Ordinary least square (OLS) multivariate analysis was applied to find the functional relationship among the 8 independent variables of the questionnaires and the category (dependent variable). The results are shown in Tables 12 and 13. The linear model, for all groups, is significant (based on an F test, a=0.05). After treatments, a change in the relative importance of the independent variables in all treatment groups is observable. The relevance of demographic variables recedes after reading the texts or performing tasks.
In regard to texts and tasks, vaccine expected benefit and perceived risk become the most relevant independent variables. Vaccine hesitancy increases after reading newspaper articles, and vaccine acceptance decreases. This phenomenon in our model based on human behavior categories appears to be driven by vaccine risk-return individual assessment.
Trade-off between male and female vaccine hesitancy.
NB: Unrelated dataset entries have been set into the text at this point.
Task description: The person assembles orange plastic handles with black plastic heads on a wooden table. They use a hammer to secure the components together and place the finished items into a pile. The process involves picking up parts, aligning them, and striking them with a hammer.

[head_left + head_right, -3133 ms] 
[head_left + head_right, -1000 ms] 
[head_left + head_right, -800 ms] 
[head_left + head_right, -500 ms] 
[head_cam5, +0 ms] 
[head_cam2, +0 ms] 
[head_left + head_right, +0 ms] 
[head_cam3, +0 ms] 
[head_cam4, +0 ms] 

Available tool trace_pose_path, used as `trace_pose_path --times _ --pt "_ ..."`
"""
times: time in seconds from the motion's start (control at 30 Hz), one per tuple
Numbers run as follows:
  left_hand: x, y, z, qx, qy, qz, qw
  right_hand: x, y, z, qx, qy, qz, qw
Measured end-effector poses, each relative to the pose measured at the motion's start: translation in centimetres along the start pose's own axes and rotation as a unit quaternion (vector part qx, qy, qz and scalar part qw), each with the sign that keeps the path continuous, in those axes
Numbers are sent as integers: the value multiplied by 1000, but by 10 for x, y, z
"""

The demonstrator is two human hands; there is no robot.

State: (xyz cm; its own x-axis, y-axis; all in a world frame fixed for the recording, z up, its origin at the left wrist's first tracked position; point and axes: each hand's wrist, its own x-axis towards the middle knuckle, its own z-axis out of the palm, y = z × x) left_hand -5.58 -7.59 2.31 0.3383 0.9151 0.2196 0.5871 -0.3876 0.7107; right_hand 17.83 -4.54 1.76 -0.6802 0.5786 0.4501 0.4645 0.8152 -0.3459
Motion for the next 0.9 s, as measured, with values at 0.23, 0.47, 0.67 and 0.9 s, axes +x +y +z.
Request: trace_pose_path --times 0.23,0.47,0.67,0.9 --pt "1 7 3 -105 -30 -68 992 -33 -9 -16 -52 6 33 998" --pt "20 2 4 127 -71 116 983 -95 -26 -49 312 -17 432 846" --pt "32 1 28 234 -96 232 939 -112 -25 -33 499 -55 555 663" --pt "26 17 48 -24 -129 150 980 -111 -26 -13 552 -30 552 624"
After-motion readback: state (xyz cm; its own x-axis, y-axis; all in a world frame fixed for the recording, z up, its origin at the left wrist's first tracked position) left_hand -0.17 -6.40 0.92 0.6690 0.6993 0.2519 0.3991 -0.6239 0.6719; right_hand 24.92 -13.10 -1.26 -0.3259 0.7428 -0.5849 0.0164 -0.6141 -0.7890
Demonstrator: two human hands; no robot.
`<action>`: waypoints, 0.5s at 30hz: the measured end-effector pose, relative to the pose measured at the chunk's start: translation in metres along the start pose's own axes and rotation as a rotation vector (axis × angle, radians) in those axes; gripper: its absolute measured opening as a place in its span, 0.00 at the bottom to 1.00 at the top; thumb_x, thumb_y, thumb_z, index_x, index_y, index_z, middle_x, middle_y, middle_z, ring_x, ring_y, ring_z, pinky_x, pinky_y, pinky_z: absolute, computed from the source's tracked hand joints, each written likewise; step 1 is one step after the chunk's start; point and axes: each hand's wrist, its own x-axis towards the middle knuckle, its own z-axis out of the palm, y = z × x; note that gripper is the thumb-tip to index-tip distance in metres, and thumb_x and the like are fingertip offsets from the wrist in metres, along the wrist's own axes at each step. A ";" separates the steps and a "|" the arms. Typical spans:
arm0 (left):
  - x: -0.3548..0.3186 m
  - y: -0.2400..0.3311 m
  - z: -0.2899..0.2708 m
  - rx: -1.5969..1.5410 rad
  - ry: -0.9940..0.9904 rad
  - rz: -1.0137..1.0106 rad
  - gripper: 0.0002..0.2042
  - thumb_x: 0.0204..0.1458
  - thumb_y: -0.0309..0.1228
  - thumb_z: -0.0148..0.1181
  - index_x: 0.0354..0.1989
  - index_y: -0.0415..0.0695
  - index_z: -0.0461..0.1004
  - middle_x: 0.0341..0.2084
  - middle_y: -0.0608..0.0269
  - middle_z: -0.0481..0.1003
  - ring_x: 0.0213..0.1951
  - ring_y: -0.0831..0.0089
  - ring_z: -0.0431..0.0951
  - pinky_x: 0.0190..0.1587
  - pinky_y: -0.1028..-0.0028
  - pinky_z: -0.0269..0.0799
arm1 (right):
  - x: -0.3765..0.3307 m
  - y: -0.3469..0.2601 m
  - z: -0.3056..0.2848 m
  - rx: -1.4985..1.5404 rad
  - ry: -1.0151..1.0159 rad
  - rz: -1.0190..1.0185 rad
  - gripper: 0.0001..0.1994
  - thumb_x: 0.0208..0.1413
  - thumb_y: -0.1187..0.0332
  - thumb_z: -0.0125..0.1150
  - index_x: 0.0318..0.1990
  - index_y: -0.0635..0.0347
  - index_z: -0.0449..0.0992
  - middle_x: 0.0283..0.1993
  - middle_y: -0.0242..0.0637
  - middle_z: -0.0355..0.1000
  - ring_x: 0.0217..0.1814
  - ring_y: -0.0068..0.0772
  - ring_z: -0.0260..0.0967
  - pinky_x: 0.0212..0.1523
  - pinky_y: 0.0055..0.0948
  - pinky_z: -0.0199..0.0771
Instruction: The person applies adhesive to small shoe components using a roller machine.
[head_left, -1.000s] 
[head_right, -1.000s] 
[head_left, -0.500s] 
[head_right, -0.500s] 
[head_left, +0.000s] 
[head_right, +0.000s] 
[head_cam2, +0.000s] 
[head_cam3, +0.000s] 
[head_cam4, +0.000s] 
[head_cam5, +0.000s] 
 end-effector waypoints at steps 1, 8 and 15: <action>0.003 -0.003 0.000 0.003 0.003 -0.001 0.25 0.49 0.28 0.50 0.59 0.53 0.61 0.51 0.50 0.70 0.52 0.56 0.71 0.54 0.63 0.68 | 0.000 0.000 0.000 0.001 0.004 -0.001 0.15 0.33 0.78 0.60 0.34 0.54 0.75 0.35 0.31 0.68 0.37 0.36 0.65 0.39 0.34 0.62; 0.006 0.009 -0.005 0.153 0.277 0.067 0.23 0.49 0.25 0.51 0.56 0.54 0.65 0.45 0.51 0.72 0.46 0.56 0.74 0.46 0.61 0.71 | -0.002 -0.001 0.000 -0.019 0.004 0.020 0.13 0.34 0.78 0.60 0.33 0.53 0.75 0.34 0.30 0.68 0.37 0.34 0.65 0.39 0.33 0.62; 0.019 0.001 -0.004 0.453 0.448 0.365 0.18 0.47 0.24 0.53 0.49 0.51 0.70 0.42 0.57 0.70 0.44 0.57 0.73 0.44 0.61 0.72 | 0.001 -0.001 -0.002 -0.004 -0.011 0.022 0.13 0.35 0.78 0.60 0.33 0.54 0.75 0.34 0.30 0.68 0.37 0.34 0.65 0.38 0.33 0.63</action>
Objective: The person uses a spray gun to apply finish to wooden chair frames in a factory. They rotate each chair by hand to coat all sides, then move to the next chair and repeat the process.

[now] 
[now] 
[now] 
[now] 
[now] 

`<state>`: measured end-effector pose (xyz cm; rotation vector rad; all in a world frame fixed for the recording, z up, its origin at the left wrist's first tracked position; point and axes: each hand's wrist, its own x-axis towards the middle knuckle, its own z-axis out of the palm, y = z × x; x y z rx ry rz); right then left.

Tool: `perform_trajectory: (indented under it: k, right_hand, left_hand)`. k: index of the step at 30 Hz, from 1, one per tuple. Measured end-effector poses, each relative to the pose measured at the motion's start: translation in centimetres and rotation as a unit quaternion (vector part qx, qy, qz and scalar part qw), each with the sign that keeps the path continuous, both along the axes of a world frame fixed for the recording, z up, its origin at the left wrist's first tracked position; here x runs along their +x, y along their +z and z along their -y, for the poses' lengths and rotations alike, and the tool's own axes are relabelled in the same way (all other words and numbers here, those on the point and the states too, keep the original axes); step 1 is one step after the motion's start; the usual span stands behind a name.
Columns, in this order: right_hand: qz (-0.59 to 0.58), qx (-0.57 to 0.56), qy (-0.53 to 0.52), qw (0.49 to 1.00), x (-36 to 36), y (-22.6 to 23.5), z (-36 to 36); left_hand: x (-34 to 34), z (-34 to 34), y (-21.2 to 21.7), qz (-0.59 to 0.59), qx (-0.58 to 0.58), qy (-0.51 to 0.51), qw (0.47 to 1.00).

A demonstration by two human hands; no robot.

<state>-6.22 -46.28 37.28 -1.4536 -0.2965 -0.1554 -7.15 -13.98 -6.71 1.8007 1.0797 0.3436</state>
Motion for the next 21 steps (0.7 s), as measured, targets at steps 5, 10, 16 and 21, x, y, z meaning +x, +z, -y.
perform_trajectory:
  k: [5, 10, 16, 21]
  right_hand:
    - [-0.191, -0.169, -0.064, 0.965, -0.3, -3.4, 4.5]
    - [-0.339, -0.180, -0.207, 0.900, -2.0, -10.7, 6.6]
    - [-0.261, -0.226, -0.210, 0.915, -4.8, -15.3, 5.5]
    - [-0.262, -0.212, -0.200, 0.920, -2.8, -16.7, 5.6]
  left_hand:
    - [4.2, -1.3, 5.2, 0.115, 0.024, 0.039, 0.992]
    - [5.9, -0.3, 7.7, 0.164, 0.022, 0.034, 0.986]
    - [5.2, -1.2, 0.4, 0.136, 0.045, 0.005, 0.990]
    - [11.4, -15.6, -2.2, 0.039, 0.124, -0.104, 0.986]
In both nations, gender matters to the control group as an independent variable. The distribution per gender of stable pro-vaxers and stable anti-vaxers is shown in Tables 14 and 15. In the control group, in Italy, women accept vaccination more than men and are more likely to be in category 1 – pro-vaxers: 48.2% of women total sample (TS); 29.8% of men TS. In category 7 - anti-vaxers - 7.1% of women and 23.4% of men occur. In France, in category 1, women accounted for 21% of TS, and males accounted for 13.2%. In category 7, women accounted for 22.8%, and men accounted for 35.8%.
In contrast, in the abstract text group, in Italy, women accept the vaccine less than men: category 1 is made up of 23.1% of TS of women and 36.4% of men. In category 7, 38.5% of the TSs were women, and 3.9% were men. In Italy, in concrete text, 39.5% of females belong to category 1. Males in the same category were 29.3%. In category 7 (anti-vaxers), females are 15.1% of TS and 20% males.
Symmetrically, in the French abstract text group, in category 1, females account for 10.4% and males for 13.2%. Anti-vaxers of category 7 were 40.3% females and 31.6% males. In France, in the concrete text in category 1, the females were 13.8%, and the males were 7.8%. The prevalence of anti-vaxers was 7.9% in cats and 32.5% in males.